O Homem no Metrô [reescritos]

Por Antonio Fernandes[Quinta-Feira, 29 de Abril de 2010]

A porta da estação abriu-se lenta como num filme. Entrei e sentei-me mais ou menos onde tinham me dito pra sentar.

O relógio em meu peito, escondido pelo sobretudo, marcava a contagem regressiva. Em minha mão segurava o botão vermelho pronto para dispara-lo. Suava frio nos últimos momentos de minha vida infeliz.
Lembrei-me de quando era pequeno. Eu e meus irmãos morávamos numa casinha simples que dava para uma praia onde a areia misturava-se com o deserto.

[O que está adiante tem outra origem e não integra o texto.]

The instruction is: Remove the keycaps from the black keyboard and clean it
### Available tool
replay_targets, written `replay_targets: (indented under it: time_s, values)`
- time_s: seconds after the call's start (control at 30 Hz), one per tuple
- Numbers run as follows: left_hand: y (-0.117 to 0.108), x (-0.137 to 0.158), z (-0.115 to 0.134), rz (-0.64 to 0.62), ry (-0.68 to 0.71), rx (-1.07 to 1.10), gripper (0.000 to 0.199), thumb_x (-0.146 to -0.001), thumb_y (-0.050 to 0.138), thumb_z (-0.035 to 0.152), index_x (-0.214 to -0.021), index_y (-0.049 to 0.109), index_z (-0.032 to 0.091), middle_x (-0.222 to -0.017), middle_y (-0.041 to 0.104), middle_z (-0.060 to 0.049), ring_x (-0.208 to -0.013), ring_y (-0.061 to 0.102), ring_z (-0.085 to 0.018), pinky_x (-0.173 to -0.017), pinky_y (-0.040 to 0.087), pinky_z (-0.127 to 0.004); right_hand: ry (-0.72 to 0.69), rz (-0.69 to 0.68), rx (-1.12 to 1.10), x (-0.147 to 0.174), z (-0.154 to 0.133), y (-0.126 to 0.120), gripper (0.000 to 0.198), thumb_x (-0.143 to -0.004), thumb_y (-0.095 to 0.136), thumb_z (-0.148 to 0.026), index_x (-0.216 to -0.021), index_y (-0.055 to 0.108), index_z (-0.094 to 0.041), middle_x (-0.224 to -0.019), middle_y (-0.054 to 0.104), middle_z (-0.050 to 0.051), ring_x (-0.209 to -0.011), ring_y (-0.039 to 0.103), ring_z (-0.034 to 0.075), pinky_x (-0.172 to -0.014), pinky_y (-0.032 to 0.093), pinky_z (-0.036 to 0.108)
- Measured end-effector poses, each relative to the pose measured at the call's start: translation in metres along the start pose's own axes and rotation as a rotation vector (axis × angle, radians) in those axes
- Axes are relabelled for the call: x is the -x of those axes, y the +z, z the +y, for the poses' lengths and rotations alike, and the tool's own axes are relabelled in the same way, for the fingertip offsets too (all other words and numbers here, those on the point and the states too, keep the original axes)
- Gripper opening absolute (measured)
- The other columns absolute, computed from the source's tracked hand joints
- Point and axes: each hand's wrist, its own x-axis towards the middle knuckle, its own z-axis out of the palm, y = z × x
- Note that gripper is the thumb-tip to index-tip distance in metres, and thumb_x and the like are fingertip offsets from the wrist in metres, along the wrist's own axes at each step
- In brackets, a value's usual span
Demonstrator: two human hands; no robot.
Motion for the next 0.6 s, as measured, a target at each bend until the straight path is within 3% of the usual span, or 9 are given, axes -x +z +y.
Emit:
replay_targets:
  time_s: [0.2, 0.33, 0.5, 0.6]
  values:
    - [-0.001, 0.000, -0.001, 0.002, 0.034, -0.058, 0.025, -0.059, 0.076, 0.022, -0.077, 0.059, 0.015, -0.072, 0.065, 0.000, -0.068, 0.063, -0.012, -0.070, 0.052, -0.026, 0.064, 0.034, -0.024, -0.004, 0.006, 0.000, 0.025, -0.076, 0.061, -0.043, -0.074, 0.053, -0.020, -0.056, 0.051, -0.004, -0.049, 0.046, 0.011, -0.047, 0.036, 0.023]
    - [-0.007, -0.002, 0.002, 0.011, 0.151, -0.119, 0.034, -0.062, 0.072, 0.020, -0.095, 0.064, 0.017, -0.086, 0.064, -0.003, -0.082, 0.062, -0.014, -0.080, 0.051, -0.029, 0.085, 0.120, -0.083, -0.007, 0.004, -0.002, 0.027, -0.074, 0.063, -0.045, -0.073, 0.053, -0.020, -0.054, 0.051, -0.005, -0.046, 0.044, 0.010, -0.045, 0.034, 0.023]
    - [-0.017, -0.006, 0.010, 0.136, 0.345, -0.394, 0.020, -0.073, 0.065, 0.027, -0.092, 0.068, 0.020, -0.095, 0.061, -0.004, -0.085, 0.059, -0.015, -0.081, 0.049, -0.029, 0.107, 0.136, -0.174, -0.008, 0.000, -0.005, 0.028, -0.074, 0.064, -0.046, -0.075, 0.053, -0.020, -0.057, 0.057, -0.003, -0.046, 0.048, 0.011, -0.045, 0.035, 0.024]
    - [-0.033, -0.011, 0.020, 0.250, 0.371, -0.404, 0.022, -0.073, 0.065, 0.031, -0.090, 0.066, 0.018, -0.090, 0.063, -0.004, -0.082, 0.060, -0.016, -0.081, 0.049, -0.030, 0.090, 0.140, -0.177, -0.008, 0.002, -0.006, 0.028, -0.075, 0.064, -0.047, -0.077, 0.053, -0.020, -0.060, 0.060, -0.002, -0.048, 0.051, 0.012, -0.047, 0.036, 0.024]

Era uma vida pacata, pescávamos num pequeno veleiro do nosso pai, criávamos cabras e eramos felizes. Tirávamos leite delas todas as manhãs, nos divertíamos fazendo os camelos cuspirem, brincávamos e trabalhavamos o dia todo e não tínhamos nada a temer. Era tudo a mesma coisa.
Então vieram os homens maus. Soldados, segurando rifles M-16. Entraram em nossa casa e começaram a jogar as coisas para fora. Quando minha mãe, chorando, perguntou por que eles faziam aquilo, disseram, com voz seca, que a vila estava interditada e nós precisávamos dar o fora. Disse também que rezávamos pro Deus errado e iríamos todos pro inferno.
Minha mãe os amaldiçoou em nome de Alá e todos os seus profetas, pra depois cuspir num deles. Foi um grande erro, pois foi estuprada, espancada, e atiraram seu corpo morto dentro do nosso poço. Queimaram nossa vila. Meu pai chegou com meus dois irmãos mais velhos trazendo peixes quando a fumaça já subia das primeiras casas. Correu na direção dos soldados irado e foi fuzilado. Meus irmãos furiosos seguiram os passos dele e morreram da mesma forma.

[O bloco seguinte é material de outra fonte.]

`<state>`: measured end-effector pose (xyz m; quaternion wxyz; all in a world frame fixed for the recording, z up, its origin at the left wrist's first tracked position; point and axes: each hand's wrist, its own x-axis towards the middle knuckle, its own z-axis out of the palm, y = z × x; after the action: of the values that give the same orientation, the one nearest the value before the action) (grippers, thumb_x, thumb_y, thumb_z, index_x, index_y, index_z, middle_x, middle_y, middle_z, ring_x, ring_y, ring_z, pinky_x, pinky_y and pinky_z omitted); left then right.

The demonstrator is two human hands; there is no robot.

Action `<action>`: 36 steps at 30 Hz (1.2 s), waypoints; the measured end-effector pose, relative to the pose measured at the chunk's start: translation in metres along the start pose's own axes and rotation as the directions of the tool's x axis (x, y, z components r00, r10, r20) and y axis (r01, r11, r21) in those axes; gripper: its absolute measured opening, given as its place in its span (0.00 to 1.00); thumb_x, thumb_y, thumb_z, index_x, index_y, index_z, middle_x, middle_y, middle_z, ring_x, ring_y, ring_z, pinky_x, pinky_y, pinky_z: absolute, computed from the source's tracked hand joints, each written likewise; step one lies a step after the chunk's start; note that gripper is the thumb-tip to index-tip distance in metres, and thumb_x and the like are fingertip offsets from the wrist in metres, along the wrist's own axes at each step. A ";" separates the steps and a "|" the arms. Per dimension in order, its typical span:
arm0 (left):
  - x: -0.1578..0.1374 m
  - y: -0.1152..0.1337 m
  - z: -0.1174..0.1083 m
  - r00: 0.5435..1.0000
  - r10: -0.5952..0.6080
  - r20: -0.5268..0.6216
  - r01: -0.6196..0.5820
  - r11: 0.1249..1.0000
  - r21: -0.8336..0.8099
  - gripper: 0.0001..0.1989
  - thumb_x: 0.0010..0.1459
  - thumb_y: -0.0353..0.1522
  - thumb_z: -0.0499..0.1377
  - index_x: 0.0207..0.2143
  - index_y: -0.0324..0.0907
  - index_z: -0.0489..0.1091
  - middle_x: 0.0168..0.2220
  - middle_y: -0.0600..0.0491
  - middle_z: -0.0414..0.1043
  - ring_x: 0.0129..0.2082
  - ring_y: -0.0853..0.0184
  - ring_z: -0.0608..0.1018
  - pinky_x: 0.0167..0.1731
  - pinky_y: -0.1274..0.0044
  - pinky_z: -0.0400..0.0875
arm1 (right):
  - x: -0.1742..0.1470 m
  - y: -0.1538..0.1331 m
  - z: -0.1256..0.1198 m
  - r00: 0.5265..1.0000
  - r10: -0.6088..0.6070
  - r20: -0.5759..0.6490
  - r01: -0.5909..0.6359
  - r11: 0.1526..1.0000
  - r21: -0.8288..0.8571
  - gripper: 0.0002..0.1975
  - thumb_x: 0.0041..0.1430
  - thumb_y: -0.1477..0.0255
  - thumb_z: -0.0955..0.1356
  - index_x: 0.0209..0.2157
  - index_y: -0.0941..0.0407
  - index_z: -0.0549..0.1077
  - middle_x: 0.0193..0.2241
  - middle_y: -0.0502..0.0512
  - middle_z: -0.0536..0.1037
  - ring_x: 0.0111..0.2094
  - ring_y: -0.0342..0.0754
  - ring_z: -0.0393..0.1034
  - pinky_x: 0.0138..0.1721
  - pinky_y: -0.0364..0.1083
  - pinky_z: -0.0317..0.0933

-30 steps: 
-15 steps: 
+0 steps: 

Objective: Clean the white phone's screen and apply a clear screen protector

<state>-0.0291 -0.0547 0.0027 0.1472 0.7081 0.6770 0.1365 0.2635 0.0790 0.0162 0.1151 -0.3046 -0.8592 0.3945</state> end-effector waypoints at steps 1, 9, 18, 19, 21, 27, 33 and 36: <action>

Fui encontrado semi-morto, no fundo de destroços, nos restantes do que fora meu lar. Sem comer a dias e com o rosto todo sujo de lágrimas. As mãos com os dedos cortados por passar horas socando pedras, meu pescoço arranhado com cascas de ferida ressente e barro. Eu tentara me enforcar com minhas próprias mãos, mas não consegui.
Levaram-me para um centro educacional. Cresci com ódio dos malditos filhas da puta que mataram minha família. Estudei as sagradas escrituras, escritas pela mão do profeta Maomé, que Ele viva para sempre.
Jamais tive paz em minha vida. Nos meus pouco mais de vinte e sete anos, passei pelo menos vinte tendo pesadelos todas as noites. Sonhava que estava naquela antiga casa no deserto, e minha mãe, estuprada, espancada, e com um buraco na cabeça, vinha para perto de mim, me abraçava e me reconfortava, mas na janela da sala, lá estavam os homens maus, e eles riam, riam da minha incapacidade de salvar minha mãe e meus irmãos.
Agora estou aqui, sentado num metrô na terra de onde vieram aqueles homens. Os homens que estragaram minha vida. Por fim a palavra do maior de todos os profetas, que ele descanse em paz em toda a sua sabedoria, será cumprida. Terei minha Jihad. Terei minha paz e misericórdia e encontrarei as únicas pessoas que amei no paraíso, e então me rejubilarei com elas.
Fechei meus olhos, elaborei uma ultima prece a Alá e a todos os seus Profetas, que Ele seja sempre Justo e Honrado.
E cliquei o botão vermelho.
Pela primeira vez na vida...Tive paz.